Cole stood there, still watching Rust sleep and only feeling slightly creepy.
There were bandages scattered across his body, and they had shaved the majority of his hair off to get to certain burns, his dirty-blonde waves nowhere to be seen.Cole found himself softly smiling. He still looked perfect. In pain and tired and unaware of Cole’s presence, he still looked perfect.
Like Rusty. Like Cole’s Rusty.
A rough but familiar voice, coming from the chairs sitting near the hospital bed, took Cole by surprise.
“Cole,” Jim Vance tilted his head, the same cold greeting. Sibyl had her head rested on her husband’s shoulder, clearly dead asleep and worn out from worrying about her son.

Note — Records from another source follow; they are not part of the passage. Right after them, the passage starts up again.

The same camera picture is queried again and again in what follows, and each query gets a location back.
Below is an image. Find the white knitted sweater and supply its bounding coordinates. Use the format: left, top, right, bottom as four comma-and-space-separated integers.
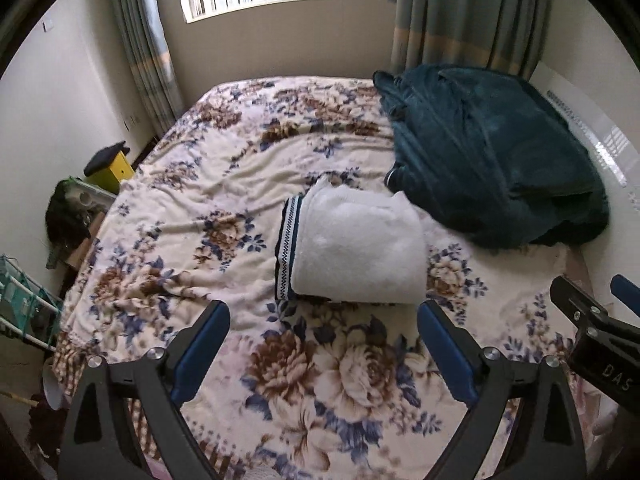
288, 177, 426, 306

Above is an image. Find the white headboard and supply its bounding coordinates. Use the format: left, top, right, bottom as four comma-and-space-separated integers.
528, 60, 640, 321

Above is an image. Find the dark teal fleece blanket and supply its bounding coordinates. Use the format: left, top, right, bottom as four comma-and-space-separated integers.
372, 64, 610, 249

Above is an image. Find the floral bed blanket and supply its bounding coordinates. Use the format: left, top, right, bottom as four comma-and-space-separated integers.
54, 66, 608, 479

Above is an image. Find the navy striped folded garment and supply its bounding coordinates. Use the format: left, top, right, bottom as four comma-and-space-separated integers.
274, 195, 304, 301

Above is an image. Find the black bag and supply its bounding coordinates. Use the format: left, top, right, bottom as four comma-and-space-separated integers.
44, 181, 91, 250

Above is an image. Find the clear plastic storage bin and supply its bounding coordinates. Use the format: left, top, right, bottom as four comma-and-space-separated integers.
64, 177, 116, 211

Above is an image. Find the yellow box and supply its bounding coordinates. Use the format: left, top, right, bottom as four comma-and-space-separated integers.
86, 152, 134, 195

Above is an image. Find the black hat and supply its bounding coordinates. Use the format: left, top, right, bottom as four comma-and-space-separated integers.
84, 141, 130, 178

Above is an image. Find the grey-green curtain right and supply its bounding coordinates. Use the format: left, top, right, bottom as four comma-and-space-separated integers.
390, 0, 552, 79

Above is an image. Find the grey-green curtain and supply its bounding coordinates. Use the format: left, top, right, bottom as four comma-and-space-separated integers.
112, 0, 184, 136
390, 0, 552, 79

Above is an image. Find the grey-green curtain left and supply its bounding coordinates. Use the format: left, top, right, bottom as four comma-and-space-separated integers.
112, 0, 184, 136

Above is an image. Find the teal wire rack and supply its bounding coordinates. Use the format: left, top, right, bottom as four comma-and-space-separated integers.
1, 255, 63, 352

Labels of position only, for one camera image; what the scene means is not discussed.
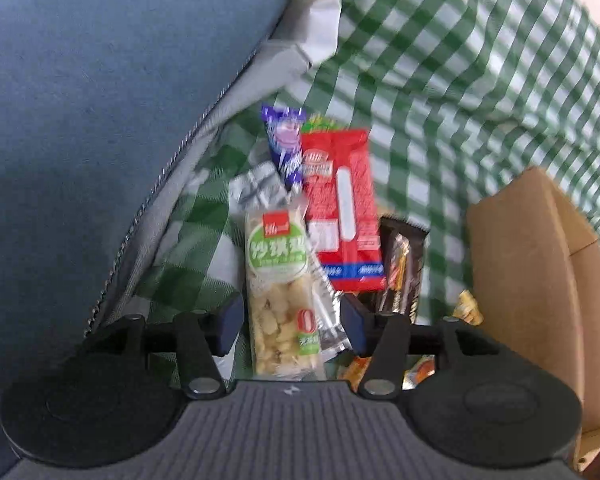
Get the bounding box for small red gold candy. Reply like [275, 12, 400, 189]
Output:
[340, 356, 372, 392]

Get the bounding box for green white checkered cloth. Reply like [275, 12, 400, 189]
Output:
[130, 0, 600, 380]

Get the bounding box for dark brown chocolate bar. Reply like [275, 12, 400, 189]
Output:
[373, 214, 429, 324]

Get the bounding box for brown cardboard box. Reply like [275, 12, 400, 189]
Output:
[467, 167, 600, 470]

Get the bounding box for white printed sheet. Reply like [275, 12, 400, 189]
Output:
[261, 0, 341, 96]

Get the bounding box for green label rice cracker pack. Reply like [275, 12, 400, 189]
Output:
[245, 197, 324, 380]

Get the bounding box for purple candy wrapper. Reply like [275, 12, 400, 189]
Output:
[261, 104, 306, 193]

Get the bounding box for round sesame cracker pack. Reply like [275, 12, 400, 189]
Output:
[301, 114, 347, 134]

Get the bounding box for red biscuit pack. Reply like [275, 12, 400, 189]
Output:
[300, 129, 386, 292]

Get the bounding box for clear pack small cookies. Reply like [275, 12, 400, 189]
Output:
[227, 160, 354, 361]

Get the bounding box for yellow cake snack wrapper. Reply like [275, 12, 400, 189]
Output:
[453, 289, 483, 326]

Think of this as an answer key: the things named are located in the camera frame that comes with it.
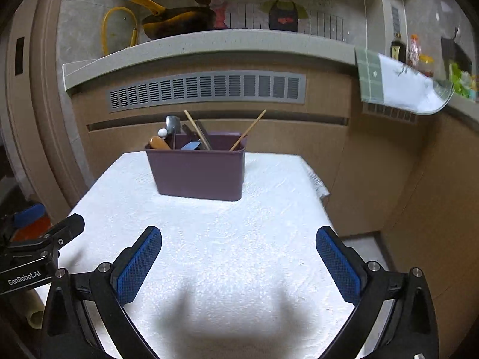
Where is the white lace tablecloth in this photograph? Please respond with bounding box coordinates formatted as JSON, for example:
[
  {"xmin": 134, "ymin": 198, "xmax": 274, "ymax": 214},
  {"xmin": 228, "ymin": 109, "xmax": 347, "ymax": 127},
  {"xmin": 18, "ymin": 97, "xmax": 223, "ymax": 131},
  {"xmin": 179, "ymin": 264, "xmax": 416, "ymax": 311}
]
[{"xmin": 59, "ymin": 152, "xmax": 352, "ymax": 358}]

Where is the white ball handle ladle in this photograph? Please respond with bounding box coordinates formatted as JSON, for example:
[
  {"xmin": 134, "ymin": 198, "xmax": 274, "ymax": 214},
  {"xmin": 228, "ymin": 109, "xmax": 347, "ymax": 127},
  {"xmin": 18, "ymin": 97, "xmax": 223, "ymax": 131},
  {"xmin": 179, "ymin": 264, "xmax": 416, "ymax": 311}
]
[{"xmin": 157, "ymin": 128, "xmax": 168, "ymax": 139}]

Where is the blue plastic spoon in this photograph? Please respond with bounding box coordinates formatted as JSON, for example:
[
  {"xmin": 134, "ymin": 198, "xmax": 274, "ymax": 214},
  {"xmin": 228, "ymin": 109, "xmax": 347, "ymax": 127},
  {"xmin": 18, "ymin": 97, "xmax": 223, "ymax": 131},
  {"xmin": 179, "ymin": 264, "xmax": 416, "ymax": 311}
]
[{"xmin": 181, "ymin": 141, "xmax": 201, "ymax": 151}]

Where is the yellow rimmed glass lid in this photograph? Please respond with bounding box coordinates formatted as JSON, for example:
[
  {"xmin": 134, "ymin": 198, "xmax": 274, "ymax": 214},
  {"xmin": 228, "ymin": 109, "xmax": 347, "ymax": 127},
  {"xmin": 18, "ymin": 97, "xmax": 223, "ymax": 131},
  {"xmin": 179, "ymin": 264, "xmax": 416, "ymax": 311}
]
[{"xmin": 101, "ymin": 7, "xmax": 139, "ymax": 56}]

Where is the yellow handled dark pan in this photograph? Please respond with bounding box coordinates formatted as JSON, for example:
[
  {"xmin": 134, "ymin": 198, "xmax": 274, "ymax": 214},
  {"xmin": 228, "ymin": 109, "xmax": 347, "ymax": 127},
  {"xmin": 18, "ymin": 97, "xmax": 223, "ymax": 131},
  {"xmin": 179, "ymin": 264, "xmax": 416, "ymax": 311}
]
[{"xmin": 127, "ymin": 0, "xmax": 216, "ymax": 41}]

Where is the wooden chopstick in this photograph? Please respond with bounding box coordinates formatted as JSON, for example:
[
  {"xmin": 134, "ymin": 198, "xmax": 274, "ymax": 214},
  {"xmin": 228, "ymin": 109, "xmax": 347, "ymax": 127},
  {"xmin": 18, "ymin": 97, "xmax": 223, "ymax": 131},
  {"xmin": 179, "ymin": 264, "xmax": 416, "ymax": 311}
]
[
  {"xmin": 184, "ymin": 110, "xmax": 212, "ymax": 151},
  {"xmin": 229, "ymin": 109, "xmax": 267, "ymax": 152}
]

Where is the green white dish towel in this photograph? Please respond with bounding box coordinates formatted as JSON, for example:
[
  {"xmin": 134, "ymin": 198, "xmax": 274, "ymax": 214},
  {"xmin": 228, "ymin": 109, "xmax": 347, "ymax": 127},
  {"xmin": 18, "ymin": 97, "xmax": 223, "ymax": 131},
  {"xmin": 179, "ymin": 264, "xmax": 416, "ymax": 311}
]
[{"xmin": 355, "ymin": 47, "xmax": 454, "ymax": 116}]

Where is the wooden spoon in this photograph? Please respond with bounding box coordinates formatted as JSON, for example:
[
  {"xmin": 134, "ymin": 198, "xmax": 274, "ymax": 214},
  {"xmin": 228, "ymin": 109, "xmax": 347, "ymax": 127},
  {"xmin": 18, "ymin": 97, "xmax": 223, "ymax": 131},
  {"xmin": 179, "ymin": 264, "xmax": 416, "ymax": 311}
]
[{"xmin": 149, "ymin": 135, "xmax": 171, "ymax": 150}]

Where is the maroon plastic utensil holder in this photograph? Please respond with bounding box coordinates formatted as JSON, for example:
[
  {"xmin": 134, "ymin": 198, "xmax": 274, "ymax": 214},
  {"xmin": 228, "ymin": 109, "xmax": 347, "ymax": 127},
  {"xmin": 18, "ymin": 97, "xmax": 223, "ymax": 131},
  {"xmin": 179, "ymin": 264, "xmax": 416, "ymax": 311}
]
[{"xmin": 145, "ymin": 132, "xmax": 247, "ymax": 201}]

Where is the black smiley handle fork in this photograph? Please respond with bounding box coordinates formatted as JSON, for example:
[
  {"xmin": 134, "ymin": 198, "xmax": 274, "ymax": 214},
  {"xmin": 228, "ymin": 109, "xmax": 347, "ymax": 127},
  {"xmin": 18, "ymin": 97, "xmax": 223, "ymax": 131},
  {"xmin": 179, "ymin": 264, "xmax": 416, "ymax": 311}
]
[{"xmin": 181, "ymin": 124, "xmax": 197, "ymax": 139}]

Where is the black handled metal spoon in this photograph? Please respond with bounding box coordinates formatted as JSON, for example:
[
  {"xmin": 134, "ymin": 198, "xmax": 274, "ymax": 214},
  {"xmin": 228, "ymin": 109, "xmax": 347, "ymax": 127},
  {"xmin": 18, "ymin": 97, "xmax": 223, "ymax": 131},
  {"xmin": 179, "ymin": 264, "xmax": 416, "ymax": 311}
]
[{"xmin": 196, "ymin": 120, "xmax": 213, "ymax": 151}]

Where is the red patterned bottle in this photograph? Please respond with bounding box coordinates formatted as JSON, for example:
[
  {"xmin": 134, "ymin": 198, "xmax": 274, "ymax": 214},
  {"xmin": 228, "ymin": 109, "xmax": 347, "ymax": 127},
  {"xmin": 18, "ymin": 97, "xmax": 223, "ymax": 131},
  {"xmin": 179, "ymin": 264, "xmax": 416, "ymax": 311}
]
[{"xmin": 408, "ymin": 34, "xmax": 421, "ymax": 70}]

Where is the dark sauce bottle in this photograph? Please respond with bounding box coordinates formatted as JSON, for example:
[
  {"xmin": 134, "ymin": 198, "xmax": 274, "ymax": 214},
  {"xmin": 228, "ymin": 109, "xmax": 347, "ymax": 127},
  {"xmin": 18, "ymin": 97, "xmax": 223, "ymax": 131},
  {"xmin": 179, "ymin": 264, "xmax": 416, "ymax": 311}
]
[{"xmin": 390, "ymin": 38, "xmax": 407, "ymax": 64}]

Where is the yellow lidded jar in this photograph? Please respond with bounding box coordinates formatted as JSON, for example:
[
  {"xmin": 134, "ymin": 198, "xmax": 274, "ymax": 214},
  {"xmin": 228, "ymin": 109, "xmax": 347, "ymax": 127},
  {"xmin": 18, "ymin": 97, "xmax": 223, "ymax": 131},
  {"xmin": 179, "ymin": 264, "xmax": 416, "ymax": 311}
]
[{"xmin": 418, "ymin": 54, "xmax": 434, "ymax": 78}]

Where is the small grey vent grille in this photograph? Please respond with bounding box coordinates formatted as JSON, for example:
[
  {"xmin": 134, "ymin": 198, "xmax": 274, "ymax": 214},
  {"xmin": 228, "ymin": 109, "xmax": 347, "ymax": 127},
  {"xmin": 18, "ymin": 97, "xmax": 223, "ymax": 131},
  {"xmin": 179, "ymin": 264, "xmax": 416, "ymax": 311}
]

Cole didn’t know why he hadn’t expected Rust’s parents to be there. Maybe, because Cole had no parents to be there for him, so he assumed it was a shared loneliness.
“Sir,” Cole greeted back, subconsciously lowering his voice to a deeper octave. It wasn’t that Cole thought his voice was high or anything, he just wanted the extra attempt at sounding braver than he felt.
He hadn’t seen Jim in years. Way back when Rust and Cole had been hooking up in truck backseats and twin mattresses. Probably around three, maybe even four, years ago by now.
Jim’s beard had more streaks of gray, and there were deeper lines on his face, sunspots to showcase the hard work he had lived.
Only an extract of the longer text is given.